* **EXERCISE**:
Each line of the data below that contains "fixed" must be copied.

* **PROVIDED MATERIAL**:
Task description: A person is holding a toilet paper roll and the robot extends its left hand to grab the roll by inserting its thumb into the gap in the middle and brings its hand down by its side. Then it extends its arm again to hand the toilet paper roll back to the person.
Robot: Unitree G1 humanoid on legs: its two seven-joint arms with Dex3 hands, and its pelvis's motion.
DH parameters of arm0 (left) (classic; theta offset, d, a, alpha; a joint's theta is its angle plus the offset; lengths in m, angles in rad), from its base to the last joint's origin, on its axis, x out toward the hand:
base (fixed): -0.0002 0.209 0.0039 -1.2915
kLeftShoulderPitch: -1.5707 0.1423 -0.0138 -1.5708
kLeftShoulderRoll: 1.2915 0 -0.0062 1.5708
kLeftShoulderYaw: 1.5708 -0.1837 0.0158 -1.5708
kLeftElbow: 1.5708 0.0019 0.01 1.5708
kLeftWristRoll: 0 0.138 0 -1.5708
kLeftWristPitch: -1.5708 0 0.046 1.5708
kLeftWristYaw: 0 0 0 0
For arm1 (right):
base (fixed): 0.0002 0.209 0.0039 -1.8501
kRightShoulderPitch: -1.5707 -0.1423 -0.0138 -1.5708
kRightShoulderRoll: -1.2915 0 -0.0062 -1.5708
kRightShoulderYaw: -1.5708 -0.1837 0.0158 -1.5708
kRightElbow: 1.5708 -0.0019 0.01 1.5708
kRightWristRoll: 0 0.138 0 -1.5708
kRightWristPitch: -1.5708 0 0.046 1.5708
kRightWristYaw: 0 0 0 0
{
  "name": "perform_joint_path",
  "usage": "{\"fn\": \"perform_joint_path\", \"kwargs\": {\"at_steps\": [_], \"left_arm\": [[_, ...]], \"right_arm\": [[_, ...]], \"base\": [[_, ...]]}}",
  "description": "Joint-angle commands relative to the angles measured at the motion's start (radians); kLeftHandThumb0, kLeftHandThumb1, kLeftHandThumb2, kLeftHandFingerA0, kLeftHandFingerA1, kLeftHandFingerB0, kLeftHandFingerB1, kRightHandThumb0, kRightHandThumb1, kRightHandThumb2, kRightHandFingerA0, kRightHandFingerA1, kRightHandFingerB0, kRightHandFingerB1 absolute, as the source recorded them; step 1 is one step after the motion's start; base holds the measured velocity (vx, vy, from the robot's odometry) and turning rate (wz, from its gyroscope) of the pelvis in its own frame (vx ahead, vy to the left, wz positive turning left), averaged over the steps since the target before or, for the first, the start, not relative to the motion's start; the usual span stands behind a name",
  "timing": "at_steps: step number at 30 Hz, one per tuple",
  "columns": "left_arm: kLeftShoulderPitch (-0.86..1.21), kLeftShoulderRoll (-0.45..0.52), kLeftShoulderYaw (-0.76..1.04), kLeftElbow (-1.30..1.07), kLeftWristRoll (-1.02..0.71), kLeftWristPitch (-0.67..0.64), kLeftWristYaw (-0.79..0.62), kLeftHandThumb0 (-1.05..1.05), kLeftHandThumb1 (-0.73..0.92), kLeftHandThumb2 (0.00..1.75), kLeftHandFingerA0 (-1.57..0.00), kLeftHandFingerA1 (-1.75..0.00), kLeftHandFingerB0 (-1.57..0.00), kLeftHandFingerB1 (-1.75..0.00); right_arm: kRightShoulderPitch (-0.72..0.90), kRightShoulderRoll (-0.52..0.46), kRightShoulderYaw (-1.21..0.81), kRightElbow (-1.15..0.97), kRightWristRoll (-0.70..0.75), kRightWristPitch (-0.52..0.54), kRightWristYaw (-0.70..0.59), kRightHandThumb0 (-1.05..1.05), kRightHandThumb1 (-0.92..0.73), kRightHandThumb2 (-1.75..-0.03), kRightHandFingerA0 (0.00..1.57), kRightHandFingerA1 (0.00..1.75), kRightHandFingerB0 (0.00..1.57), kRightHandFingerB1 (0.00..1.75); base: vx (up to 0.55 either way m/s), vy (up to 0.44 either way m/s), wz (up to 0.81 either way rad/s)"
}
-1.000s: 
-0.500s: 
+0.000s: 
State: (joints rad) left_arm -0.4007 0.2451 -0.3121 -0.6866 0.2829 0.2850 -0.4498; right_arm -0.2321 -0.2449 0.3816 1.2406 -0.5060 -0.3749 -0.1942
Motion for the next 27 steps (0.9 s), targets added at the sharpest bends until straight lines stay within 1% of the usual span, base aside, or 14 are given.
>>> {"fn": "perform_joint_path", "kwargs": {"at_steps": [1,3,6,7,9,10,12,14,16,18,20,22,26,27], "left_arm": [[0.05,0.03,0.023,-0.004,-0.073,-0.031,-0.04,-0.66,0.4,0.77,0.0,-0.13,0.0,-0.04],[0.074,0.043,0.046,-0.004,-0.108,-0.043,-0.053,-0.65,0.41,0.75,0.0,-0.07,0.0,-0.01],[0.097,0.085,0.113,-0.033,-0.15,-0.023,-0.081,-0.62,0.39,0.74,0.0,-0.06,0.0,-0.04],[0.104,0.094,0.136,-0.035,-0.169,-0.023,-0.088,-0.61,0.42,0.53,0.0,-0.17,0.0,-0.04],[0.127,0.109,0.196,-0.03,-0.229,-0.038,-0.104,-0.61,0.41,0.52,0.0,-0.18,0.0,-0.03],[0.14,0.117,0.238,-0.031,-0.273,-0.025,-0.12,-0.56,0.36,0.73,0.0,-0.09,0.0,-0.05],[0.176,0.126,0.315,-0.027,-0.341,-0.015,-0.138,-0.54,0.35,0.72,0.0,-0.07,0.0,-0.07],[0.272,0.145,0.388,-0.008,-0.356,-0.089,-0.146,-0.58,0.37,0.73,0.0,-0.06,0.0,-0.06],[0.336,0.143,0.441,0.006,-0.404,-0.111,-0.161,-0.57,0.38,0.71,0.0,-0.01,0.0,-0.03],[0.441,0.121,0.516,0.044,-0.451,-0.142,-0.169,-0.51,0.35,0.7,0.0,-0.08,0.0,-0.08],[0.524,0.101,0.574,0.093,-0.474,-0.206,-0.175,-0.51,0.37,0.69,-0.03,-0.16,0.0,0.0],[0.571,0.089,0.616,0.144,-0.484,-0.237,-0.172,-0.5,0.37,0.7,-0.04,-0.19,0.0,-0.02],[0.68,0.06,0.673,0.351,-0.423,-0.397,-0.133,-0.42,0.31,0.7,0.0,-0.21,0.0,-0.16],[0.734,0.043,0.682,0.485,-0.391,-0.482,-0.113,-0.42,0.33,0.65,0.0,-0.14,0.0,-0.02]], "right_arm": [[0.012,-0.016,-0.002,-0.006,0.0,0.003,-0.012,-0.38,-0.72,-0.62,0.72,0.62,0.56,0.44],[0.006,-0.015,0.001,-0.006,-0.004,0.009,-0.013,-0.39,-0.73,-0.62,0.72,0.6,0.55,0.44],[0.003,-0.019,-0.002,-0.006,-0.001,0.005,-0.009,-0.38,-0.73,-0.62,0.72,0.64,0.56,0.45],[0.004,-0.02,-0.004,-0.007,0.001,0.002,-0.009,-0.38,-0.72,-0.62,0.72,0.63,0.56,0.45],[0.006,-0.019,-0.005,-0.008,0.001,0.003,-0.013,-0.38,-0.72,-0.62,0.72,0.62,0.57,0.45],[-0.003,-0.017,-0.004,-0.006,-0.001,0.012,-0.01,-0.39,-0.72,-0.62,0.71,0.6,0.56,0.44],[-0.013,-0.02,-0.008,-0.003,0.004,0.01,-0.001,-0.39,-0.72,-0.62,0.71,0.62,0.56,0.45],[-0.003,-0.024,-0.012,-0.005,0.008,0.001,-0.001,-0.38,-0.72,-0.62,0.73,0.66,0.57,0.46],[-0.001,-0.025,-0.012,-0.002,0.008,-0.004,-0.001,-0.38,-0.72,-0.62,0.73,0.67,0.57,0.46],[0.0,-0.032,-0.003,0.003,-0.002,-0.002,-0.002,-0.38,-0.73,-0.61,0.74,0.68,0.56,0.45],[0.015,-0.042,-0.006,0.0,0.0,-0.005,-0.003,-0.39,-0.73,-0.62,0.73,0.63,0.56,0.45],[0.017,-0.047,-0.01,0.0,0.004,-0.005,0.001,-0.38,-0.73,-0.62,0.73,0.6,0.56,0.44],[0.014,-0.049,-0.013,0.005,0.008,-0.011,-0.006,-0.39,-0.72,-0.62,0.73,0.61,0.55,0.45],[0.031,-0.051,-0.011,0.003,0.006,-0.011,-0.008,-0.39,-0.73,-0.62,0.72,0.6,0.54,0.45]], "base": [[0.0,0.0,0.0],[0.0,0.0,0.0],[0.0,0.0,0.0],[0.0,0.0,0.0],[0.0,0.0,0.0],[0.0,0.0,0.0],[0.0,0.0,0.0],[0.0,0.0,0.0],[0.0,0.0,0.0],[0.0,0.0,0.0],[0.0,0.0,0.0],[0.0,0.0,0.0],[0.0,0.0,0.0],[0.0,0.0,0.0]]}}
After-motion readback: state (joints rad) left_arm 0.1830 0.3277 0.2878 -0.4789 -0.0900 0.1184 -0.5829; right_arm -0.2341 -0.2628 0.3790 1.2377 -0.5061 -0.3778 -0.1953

* **RESPONSE BOX**:
base (fixed): -0.0002 0.209 0.0039 -1.2915
base (fixed): 0.0002 0.209 0.0039 -1.8501

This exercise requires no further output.